BEGIN
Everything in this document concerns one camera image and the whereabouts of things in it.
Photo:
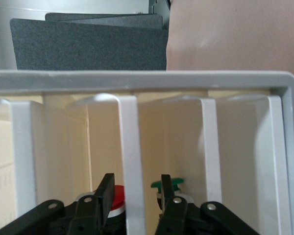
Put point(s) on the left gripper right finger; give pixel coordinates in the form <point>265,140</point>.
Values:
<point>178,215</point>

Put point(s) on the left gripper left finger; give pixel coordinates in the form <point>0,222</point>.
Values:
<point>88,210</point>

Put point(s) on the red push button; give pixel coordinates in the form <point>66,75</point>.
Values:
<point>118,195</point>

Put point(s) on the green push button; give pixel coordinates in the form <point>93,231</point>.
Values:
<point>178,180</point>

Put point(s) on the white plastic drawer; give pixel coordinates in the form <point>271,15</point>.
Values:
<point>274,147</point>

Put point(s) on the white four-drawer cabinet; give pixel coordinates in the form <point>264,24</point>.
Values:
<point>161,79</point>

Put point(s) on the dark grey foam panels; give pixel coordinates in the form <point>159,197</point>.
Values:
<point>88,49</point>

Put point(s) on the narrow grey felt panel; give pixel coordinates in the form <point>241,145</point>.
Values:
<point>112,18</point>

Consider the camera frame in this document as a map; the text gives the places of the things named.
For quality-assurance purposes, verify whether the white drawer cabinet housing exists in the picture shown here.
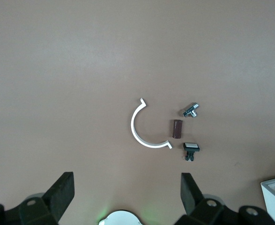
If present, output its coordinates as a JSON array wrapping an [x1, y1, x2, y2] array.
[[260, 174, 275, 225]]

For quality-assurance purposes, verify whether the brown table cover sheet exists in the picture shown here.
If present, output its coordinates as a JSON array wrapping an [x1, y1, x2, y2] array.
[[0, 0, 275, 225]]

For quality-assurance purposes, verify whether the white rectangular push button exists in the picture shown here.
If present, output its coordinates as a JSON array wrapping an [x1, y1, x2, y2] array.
END
BEGIN
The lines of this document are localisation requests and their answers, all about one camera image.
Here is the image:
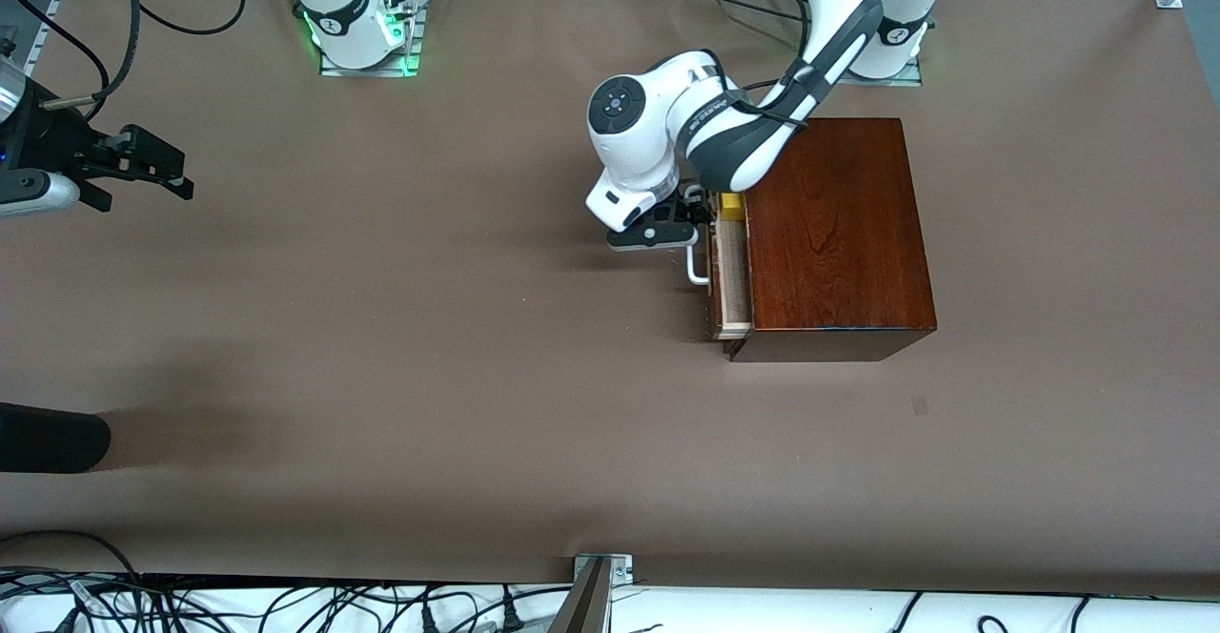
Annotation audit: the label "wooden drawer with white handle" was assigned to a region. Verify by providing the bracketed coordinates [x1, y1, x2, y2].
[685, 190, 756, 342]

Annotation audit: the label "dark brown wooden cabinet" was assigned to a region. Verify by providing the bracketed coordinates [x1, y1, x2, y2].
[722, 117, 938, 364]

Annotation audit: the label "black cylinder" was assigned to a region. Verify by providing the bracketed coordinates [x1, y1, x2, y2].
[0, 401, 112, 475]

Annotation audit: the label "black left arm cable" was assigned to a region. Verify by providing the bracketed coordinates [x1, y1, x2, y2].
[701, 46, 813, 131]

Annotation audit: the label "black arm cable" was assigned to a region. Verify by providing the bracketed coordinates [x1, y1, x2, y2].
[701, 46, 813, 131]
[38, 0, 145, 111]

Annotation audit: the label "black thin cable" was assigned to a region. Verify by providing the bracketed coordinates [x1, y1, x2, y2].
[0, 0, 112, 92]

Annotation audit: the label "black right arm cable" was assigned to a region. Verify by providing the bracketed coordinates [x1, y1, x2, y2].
END
BEGIN
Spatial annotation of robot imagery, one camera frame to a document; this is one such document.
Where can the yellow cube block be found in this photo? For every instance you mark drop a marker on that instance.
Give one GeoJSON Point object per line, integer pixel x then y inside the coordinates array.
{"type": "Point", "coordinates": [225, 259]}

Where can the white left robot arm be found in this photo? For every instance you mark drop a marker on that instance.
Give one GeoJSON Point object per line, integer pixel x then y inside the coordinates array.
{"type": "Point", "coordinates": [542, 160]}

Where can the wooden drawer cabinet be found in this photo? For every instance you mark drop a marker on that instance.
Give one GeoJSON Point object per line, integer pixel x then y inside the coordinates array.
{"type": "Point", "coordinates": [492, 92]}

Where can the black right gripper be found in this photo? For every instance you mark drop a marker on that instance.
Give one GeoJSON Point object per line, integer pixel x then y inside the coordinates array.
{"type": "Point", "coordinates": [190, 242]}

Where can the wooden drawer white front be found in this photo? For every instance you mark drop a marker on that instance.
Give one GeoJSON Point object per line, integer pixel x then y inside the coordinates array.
END
Start with the line above that contains "<point>88,210</point>" and end with the line that contains "<point>274,147</point>". Write out those lines exactly, and only those.

<point>88,210</point>

Put point(s) on the red push button; give pixel coordinates in the form <point>66,75</point>.
Values:
<point>118,195</point>

Put point(s) on the green push button; give pixel coordinates in the form <point>93,231</point>.
Values:
<point>178,180</point>

Put point(s) on the white plastic drawer; give pixel coordinates in the form <point>271,15</point>.
Values:
<point>274,147</point>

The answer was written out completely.